= WHAT YOU ARE ASKED TO DO =
Copy every line from the records below that holds the word "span".

= RECORDS FOR THE EXERCISE =
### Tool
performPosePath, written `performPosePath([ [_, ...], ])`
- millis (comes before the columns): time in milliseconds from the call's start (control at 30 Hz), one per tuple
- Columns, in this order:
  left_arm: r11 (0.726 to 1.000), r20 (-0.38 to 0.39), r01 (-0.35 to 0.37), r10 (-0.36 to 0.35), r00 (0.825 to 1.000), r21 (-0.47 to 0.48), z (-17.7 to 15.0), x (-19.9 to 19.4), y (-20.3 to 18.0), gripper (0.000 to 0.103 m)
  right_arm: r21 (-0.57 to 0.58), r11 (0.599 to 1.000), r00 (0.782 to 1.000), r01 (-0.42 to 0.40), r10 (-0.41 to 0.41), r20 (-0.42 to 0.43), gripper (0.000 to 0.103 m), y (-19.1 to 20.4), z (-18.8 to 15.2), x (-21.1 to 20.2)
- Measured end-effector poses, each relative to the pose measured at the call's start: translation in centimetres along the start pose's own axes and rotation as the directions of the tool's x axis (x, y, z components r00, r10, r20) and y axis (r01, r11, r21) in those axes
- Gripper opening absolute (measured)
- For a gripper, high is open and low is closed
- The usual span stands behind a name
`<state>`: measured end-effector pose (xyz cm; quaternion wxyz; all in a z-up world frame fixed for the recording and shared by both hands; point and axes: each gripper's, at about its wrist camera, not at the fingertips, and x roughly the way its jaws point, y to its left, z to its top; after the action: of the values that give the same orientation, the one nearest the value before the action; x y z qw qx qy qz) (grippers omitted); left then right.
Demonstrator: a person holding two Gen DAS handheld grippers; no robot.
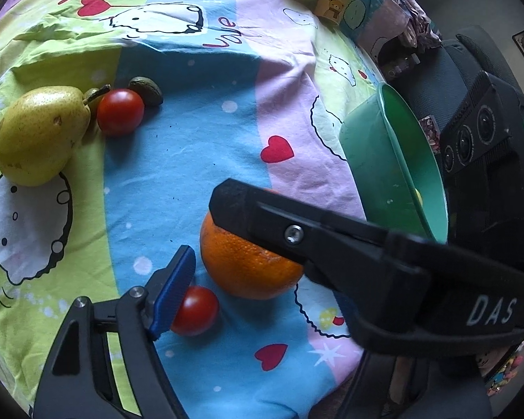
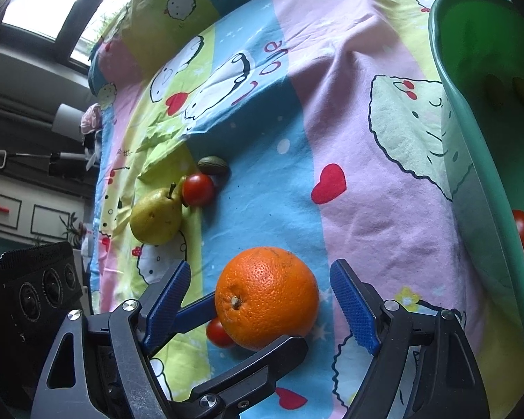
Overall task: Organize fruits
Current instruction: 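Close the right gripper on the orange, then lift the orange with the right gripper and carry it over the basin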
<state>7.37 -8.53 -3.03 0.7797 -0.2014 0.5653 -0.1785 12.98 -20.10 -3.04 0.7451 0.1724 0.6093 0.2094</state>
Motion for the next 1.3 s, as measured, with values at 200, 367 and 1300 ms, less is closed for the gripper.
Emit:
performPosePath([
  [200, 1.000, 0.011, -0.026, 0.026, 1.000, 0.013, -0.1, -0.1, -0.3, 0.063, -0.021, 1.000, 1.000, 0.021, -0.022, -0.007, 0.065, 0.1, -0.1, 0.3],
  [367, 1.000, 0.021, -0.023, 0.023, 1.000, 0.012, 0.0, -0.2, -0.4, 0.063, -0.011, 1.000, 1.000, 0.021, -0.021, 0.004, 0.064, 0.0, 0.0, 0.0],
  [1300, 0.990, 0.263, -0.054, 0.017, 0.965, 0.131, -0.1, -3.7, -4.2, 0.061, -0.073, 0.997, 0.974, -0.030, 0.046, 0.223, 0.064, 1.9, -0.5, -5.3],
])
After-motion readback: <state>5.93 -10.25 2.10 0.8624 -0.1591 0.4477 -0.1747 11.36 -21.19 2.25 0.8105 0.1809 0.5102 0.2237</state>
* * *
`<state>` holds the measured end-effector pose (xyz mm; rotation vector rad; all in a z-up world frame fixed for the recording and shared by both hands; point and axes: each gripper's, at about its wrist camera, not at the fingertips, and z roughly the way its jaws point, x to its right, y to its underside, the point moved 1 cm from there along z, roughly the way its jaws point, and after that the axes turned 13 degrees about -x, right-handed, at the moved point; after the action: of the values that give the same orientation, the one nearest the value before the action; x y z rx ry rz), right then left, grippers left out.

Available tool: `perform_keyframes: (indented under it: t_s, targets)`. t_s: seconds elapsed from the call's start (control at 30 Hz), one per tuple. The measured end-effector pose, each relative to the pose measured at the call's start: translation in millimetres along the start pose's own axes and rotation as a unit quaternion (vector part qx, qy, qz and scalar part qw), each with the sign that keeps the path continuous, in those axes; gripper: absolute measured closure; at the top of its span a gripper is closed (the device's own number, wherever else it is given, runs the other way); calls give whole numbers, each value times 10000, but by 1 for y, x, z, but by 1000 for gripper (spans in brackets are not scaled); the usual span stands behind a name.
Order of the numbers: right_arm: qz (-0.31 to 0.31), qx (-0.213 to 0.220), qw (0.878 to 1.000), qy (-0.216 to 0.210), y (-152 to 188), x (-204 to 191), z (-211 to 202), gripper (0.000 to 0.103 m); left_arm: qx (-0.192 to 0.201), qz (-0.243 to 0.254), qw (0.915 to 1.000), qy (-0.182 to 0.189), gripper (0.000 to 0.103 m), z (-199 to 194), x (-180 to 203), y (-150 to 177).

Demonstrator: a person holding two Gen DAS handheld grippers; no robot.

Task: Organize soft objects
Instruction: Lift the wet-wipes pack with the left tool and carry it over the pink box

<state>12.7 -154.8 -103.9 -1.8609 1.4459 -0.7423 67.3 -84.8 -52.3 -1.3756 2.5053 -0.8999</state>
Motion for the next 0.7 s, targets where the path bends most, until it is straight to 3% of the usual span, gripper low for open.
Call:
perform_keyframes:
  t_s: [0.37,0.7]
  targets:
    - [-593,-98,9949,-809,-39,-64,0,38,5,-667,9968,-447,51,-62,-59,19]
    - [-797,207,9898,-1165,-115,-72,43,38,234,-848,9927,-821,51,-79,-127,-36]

= OUTPUT BELOW =
- The usual span stands behind a name
Available tool: `perform_keyframes: (indented under it: t_s, targets)`. t_s: seconds elapsed from the call's start (control at 30 Hz), one per tuple. The measured end-effector pose, each relative to the pose measured at the call's start: translation in millimetres along the start pose's own axes and rotation as a unit quaternion (vector part qx, qy, qz and scalar part qw), each with the sign that keeps the path continuous, in those axes; gripper: absolute measured closure; at the top of its span a gripper is closed (the device's own number, wherever else it is given, runs the other way); calls give whole numbers, each value times 10000, but by 1 for y, x, z, but by 1000 for gripper (spans in brackets are not scaled); the usual span stands behind a name.
Motion for the next 0.7 s, targets where the path bends most, until it is straight to 3% of the usual span, gripper low for open.

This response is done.